● **ASSIGNMENT**
Print the line containing "Keep to two rules. Tag the clear" and every later line of the records. Keep each one exactly as given, ending with the last.
BEGIN TASK INPUTS
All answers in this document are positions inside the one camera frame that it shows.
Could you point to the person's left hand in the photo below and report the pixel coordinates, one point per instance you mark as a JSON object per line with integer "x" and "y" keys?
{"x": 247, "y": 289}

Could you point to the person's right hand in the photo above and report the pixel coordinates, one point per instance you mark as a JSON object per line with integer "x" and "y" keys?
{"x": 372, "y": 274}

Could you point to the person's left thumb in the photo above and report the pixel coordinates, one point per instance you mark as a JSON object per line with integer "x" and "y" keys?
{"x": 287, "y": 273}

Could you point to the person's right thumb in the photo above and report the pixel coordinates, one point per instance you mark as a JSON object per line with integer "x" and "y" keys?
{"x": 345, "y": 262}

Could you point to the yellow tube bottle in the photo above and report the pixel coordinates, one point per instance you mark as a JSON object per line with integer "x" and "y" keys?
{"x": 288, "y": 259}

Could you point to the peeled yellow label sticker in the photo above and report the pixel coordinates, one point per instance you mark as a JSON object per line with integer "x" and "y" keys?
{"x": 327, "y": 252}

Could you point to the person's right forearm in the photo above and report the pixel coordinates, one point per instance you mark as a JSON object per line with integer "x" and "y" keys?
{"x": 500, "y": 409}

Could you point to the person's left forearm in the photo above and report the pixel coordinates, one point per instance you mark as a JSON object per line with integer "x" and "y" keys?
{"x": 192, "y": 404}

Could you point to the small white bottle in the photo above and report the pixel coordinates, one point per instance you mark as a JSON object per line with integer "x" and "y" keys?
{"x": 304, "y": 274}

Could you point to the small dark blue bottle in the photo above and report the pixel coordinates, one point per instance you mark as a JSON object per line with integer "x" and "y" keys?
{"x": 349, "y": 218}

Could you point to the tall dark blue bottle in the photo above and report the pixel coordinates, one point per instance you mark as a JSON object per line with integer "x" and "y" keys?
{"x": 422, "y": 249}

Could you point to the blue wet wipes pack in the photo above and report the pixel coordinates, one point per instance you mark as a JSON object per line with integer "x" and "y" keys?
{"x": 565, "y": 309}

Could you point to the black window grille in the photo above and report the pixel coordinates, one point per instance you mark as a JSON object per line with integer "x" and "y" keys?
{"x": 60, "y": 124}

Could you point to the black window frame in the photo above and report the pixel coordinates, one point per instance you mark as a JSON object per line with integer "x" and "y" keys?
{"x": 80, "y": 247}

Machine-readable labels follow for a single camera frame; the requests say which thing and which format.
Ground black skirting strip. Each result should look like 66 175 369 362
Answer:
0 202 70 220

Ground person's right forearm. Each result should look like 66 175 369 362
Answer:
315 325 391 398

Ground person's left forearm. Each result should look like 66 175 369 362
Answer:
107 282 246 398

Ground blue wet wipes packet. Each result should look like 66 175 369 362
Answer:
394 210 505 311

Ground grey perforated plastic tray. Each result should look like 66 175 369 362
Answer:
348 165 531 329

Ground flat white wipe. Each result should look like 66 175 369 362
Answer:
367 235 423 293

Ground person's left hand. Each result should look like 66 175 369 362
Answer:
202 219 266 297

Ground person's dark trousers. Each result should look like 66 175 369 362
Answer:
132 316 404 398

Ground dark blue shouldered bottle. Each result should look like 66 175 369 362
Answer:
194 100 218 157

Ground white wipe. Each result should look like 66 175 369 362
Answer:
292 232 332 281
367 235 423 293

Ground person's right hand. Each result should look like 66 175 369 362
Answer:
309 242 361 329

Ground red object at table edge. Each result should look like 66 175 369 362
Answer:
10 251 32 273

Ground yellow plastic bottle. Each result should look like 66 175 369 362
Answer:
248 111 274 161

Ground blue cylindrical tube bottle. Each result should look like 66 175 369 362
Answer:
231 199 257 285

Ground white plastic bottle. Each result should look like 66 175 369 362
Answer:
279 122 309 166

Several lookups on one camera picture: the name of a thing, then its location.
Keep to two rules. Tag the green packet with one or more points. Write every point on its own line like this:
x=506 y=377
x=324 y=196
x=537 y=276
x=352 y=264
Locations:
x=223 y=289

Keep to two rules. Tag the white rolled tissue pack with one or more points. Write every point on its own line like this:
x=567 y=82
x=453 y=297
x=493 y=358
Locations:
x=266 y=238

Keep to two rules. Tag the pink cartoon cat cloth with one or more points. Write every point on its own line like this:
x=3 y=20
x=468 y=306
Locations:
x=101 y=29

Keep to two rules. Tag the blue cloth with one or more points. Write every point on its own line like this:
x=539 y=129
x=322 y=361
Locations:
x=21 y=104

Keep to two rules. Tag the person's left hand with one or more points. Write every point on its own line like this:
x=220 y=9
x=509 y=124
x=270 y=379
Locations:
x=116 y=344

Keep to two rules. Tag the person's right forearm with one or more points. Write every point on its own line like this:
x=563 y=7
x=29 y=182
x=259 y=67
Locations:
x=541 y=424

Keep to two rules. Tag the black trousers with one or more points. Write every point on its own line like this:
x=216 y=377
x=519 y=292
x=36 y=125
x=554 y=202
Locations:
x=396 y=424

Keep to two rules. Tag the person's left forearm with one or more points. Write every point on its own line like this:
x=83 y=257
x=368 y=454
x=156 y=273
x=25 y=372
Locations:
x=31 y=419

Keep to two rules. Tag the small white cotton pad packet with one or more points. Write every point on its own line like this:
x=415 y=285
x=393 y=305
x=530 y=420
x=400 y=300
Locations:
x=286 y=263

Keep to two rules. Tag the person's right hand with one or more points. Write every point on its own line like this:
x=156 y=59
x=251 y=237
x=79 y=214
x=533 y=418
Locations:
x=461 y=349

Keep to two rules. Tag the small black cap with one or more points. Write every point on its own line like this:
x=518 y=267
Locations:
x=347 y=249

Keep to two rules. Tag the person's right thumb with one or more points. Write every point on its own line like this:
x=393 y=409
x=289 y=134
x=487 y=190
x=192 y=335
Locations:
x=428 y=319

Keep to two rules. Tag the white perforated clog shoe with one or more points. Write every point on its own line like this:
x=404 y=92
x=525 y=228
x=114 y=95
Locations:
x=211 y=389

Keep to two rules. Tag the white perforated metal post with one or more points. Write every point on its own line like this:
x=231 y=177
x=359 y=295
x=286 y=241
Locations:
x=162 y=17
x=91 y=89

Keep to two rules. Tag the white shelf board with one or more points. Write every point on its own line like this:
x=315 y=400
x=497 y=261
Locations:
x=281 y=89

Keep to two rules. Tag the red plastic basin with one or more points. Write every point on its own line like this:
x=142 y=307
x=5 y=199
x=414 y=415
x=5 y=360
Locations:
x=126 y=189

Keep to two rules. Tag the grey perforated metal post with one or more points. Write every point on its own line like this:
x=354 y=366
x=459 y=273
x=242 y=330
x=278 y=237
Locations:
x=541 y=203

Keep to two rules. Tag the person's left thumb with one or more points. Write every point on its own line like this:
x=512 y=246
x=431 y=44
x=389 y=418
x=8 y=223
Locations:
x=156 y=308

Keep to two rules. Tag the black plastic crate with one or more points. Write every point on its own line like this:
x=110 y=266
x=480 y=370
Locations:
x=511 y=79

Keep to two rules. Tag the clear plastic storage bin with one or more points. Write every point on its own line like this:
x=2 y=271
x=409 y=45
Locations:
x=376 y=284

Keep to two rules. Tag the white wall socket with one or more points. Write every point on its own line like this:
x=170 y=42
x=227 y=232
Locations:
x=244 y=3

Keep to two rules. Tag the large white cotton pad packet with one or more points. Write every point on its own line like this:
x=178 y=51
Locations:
END TASK INPUTS
● **WORKED SOLUTION**
Keep to two rules. Tag the clear plastic storage bin with one or more points. Write every point on its own line like this:
x=2 y=271
x=409 y=45
Locations:
x=376 y=284

Keep to two rules. Tag the white wall socket with one or more points. Write every point on its own line like this:
x=170 y=42
x=227 y=232
Locations:
x=244 y=3

Keep to two rules. Tag the large white cotton pad packet with one or more points. Write every point on its own line like this:
x=178 y=51
Locations:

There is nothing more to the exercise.